Everybody wants to have that retail location that looks like an Apple store, but they disperse weed or

they sell cannabis. But definitely on the retail spot of the supply chain. Pretty much anywhere in the

supply chain is an interest to me because at the end of the day, I view myself as a real estate

consultant, a cannabis real estate consultant, where I am assisting sellers, buyers, landlords and

tenants in the cannabis space. As I said earlier, this is very young, it's very in flux, and it's inherently

risky being in this business. It's all about doing the legwork and getting the proper deal completed.

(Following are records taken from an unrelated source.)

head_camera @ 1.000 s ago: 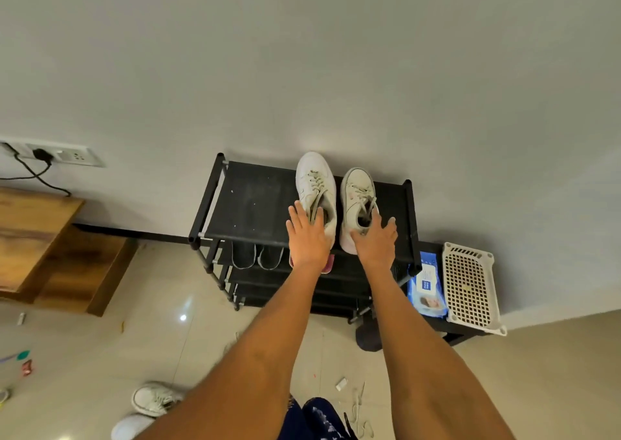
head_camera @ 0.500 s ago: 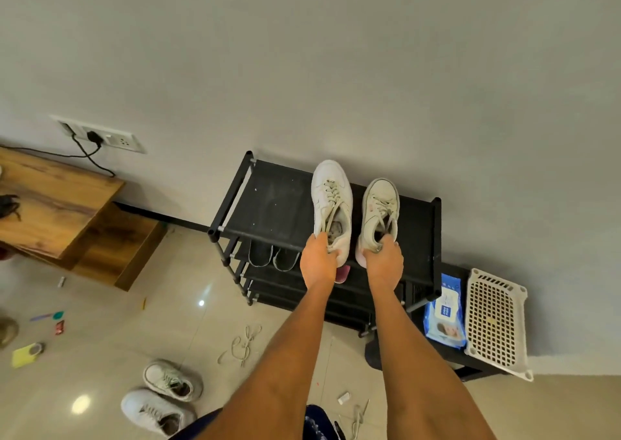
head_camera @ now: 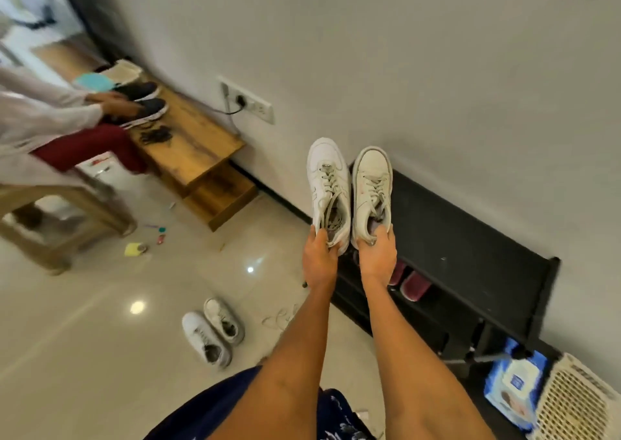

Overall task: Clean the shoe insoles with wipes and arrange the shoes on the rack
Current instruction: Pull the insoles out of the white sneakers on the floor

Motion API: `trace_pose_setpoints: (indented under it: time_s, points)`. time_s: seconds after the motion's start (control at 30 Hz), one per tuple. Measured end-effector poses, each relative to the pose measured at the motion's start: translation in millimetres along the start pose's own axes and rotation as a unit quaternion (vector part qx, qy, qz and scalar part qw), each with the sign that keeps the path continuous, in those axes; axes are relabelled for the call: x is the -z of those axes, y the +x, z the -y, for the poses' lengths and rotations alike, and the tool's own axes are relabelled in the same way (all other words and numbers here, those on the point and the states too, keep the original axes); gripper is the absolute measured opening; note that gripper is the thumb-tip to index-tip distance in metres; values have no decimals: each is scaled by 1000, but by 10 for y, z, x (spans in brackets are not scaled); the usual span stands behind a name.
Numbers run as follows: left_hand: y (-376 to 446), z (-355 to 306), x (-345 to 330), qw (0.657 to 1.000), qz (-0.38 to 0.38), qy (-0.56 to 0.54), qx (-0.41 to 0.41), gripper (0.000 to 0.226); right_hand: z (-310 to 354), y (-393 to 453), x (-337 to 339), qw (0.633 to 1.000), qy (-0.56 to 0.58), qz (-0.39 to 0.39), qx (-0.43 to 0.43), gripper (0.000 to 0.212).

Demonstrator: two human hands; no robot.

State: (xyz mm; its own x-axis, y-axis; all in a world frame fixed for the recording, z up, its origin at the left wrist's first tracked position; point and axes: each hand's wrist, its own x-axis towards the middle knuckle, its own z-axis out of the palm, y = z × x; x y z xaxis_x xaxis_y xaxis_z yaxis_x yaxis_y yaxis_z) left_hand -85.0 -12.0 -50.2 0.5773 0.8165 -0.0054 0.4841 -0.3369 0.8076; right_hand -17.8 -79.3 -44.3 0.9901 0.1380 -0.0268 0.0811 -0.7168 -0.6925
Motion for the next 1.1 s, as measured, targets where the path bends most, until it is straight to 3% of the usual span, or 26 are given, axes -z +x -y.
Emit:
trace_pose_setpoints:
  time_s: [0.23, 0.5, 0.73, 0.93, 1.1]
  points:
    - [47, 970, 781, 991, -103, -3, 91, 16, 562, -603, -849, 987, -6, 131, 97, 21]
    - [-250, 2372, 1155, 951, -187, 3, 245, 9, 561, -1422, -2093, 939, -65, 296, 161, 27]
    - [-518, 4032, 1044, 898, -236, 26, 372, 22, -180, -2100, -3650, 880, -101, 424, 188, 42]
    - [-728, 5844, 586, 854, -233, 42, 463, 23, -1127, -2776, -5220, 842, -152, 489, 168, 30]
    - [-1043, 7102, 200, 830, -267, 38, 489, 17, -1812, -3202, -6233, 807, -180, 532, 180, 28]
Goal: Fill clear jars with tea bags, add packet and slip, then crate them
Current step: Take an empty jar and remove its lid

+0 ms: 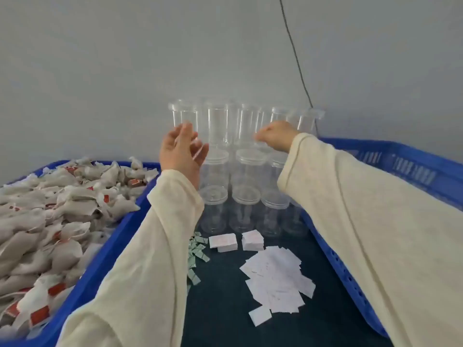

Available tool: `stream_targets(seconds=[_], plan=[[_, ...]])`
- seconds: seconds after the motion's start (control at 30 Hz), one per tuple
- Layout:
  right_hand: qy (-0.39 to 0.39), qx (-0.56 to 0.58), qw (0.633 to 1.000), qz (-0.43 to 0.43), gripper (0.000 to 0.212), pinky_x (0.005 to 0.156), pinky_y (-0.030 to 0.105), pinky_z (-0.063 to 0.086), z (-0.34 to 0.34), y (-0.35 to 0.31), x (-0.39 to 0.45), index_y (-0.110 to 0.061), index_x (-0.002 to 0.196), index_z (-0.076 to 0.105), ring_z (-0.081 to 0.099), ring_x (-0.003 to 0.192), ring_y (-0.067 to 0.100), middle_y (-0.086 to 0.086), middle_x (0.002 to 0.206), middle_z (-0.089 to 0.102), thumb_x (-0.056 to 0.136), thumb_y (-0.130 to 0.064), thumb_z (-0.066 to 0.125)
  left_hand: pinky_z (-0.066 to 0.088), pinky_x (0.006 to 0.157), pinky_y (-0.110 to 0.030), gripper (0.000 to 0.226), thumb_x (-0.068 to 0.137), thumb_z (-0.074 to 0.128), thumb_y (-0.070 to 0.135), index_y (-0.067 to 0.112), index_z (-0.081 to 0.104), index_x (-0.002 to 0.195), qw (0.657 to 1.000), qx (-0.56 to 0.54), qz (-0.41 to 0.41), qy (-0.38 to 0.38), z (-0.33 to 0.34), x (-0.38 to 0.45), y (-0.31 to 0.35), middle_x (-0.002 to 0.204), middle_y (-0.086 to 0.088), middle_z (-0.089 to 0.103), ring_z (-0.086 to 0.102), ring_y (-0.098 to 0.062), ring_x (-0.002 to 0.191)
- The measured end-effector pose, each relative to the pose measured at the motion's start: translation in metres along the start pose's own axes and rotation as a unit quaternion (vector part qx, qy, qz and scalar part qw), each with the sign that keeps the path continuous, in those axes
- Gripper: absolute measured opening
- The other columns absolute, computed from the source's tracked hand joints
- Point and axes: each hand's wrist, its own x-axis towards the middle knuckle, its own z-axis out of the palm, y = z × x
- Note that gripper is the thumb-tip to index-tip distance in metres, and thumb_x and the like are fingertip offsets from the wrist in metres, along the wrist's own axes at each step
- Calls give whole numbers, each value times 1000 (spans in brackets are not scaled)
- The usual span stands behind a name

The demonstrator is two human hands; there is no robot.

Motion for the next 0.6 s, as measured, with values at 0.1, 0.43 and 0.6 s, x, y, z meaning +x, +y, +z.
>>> stream_targets(seconds=[0.1, 0.43, 0.6], plan=[[-66, -166, 984, -6, 66, 97, 32, 40, 27, 8, 20, -10, 133, 53, 53, 120, 28, 10, 135, 54, 88, -59, 56, 53, 74, -22, 17, 88, 67, 28, 23, 60, 103, 876, 438, 138, -146, -8, 10, -23, 91, 9, 60, 59, -6, 75], [-96, -281, 954, -35, 77, 93, 46, 31, 67, 18, 47, -24, 124, 53, 53, 116, 30, 1, 122, 60, 70, -78, 54, 44, 80, -24, 28, 87, 67, 30, 11, 65, 107, 723, 617, 113, -291, 5, 25, -63, 99, -5, 64, 57, -17, 86], [-38, -236, 970, -43, 88, 100, 44, 34, 42, -8, 23, -28, 140, 43, 47, 126, 31, 5, 139, 51, 68, -76, 59, 25, 97, -12, 83, 78, 76, 37, 14, 32, 144, 787, 558, 48, -258, -10, -11, -94, 141, -4, 39, 40, -14, 126]])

And it's my goal to be able to maximize the value of a property and then also reduce the amount of

time wasted in obtaining an offer and an acceptance in a new lane, which is cannabis real estate. I

believe I'm one of the only agents in the state who considers this to be their niche. This is my niche in

real estate. In commercial real estate is to, as I said, assist anyone who's interested in entering the

space and filling what it is that they see in terms of their vision of being involved in the cannabis


[00:13:53.240] - CJ

I see myself as being as being an assistant to helping people's cannabis dreams come true.

[00:13:59.790] - Elijah

And how do you see things changing? Because like we're talking about with real estate right now,

especially in Kentucky, there are certain regulations and certain standards that you have to have

because a lot of people are entering just with CBD. How do you see things changing as Kentucky gets

into the more regulated cannabis space? Possibly, or like with other states, when things get more

restrictive on the types of property you have to have?

[00:14:27.990] - CJ

Being that Kentucky is about to be a new market, there is going to be somewhat of a premium or what

they call the green tax associated with real estate properties. Oftentimes how it happens is when

people hear the word cannabis, they automatically add a tax to it. Being that they know this is

something where a property owner or a landowner can possibly raise their rents or raise the actual

price. That's something that's definitely going to happen. So what tends to happen is once markets

tend to stabilize or who've had legalization for quite some time, that green tax often diminishes

because the supply and demand actually change. So that's one of the things about Kentucky is as it

stands right now, there is a supply, but it's few and far between in terms of the properties actually

being zoned correctly based on how it's written in current legislation. But that is going to change once

the demand increases. And that's where we're going to see that price increase as it comes more and

more once we reach legalization and once we reach maturity in the space, it's going to be those

extreme highs and those extreme lows that you see in any marketplace when it first opens up.

[00:16:05.350] - CJ

Another thing that I can see changing is traditional lending practices. Currently as it stands, like in

other states, financial institutions tend to not lend to cannabis businesses being that they're still on

prohibition, it's still federally illegal. So that leaves cannabis businesses in a tough spot because it is

an all cast business at this time. And then also when it comes to the real estate tax code, the 208, it's

a federal tax code that prevents plant touching businesses from deducting standard business

expenses. And it's something that hinders the cannabis space right now as we speak. So there's a lot

of factors that go into what's going to happen and what's going to change here in Kentucky because

the legislature is inefficient, I'll say it in the nicest way that I can, to say the least, right. These guys, a

lot of them claim to have never touched the plant or have never smoked the plant. And then that's

where I come in and say, well, if you guys have no experience with the plant, how do you expect to set

up a marketplace or how do you expect to set up a cannabis industry here in the state of Kentucky

that's going to thrive and that's going to stand the test of time.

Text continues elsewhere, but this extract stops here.